# EXERCISE AIM:
Everything in the listing beneath must be transcribed exactly.

# DATASET SECTION:
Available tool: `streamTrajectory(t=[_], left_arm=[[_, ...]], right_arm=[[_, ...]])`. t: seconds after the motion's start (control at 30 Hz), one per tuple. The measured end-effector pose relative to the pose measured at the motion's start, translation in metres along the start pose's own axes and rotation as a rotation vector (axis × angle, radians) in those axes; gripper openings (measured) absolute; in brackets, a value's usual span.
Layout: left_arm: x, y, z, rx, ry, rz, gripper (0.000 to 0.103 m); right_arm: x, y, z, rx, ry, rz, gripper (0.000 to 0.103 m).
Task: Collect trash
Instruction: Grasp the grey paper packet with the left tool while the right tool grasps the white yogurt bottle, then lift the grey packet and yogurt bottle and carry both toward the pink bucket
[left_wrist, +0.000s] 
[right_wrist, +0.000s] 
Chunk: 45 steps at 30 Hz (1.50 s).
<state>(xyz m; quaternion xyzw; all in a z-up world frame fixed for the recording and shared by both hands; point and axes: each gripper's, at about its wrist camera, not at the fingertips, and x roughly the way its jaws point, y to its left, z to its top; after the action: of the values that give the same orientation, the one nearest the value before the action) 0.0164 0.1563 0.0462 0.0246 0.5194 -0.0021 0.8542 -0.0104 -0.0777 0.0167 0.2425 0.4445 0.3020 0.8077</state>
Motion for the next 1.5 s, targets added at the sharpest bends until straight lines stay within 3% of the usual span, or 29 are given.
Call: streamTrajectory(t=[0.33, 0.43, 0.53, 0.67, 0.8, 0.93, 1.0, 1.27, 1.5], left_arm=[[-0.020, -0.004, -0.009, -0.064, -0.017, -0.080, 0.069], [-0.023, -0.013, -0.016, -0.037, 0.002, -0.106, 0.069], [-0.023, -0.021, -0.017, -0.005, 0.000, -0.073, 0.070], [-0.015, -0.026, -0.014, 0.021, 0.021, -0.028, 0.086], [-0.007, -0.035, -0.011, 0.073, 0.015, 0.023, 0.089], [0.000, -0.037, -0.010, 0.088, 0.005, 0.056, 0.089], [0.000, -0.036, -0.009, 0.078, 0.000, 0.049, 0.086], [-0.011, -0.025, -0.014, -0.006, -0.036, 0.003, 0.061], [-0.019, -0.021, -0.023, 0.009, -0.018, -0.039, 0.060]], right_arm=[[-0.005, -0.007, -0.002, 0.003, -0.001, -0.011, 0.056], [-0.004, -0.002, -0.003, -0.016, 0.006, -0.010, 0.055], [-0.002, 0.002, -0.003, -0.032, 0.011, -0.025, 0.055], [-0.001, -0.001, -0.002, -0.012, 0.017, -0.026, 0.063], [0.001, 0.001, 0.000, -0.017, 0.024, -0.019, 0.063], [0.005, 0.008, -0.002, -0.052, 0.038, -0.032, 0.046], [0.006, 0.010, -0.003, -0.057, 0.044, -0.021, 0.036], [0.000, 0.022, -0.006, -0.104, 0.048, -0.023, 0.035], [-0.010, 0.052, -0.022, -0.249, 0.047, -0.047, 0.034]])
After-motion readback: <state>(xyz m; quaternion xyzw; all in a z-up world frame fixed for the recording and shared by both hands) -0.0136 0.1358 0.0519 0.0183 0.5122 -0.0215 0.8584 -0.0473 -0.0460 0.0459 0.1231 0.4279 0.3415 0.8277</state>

# FINISHED TASK:
Available tool: `streamTrajectory(t=[_], left_arm=[[_, ...]], right_arm=[[_, ...]])`. t: seconds after the motion's start (control at 30 Hz), one per tuple. The measured end-effector pose relative to the pose measured at the motion's start, translation in metres along the start pose's own axes and rotation as a rotation vector (axis × angle, radians) in those axes; gripper openings (measured) absolute; in brackets, a value's usual span.
Layout: left_arm: x, y, z, rx, ry, rz, gripper (0.000 to 0.103 m); right_arm: x, y, z, rx, ry, rz, gripper (0.000 to 0.103 m).
Task: Collect trash
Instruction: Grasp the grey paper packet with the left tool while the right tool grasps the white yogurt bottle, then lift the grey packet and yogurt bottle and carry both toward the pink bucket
[left_wrist, +0.000s] 
[right_wrist, +0.000s] 
Chunk: 45 steps at 30 Hz (1.50 s).
<state>(xyz m; quaternion xyzw; all in a z-up world frame fixed for the recording and shared by both hands; point and axes: each gripper's, at about its wrist camera, not at the fingertips, and x roughly the way its jaws point, y to its left, z to its top; after the action: of the values that give the same orientation, the one nearest the value before the action) 0.0164 0.1563 0.0462 0.0246 0.5194 -0.0021 0.8542 -0.0104 -0.0777 0.0167 0.2425 0.4445 0.3020 0.8077</state>
Motion for the next 1.5 s, targets added at the sharpest bends until straight lines stay within 3% of the usual span, or 29 are given.
Call: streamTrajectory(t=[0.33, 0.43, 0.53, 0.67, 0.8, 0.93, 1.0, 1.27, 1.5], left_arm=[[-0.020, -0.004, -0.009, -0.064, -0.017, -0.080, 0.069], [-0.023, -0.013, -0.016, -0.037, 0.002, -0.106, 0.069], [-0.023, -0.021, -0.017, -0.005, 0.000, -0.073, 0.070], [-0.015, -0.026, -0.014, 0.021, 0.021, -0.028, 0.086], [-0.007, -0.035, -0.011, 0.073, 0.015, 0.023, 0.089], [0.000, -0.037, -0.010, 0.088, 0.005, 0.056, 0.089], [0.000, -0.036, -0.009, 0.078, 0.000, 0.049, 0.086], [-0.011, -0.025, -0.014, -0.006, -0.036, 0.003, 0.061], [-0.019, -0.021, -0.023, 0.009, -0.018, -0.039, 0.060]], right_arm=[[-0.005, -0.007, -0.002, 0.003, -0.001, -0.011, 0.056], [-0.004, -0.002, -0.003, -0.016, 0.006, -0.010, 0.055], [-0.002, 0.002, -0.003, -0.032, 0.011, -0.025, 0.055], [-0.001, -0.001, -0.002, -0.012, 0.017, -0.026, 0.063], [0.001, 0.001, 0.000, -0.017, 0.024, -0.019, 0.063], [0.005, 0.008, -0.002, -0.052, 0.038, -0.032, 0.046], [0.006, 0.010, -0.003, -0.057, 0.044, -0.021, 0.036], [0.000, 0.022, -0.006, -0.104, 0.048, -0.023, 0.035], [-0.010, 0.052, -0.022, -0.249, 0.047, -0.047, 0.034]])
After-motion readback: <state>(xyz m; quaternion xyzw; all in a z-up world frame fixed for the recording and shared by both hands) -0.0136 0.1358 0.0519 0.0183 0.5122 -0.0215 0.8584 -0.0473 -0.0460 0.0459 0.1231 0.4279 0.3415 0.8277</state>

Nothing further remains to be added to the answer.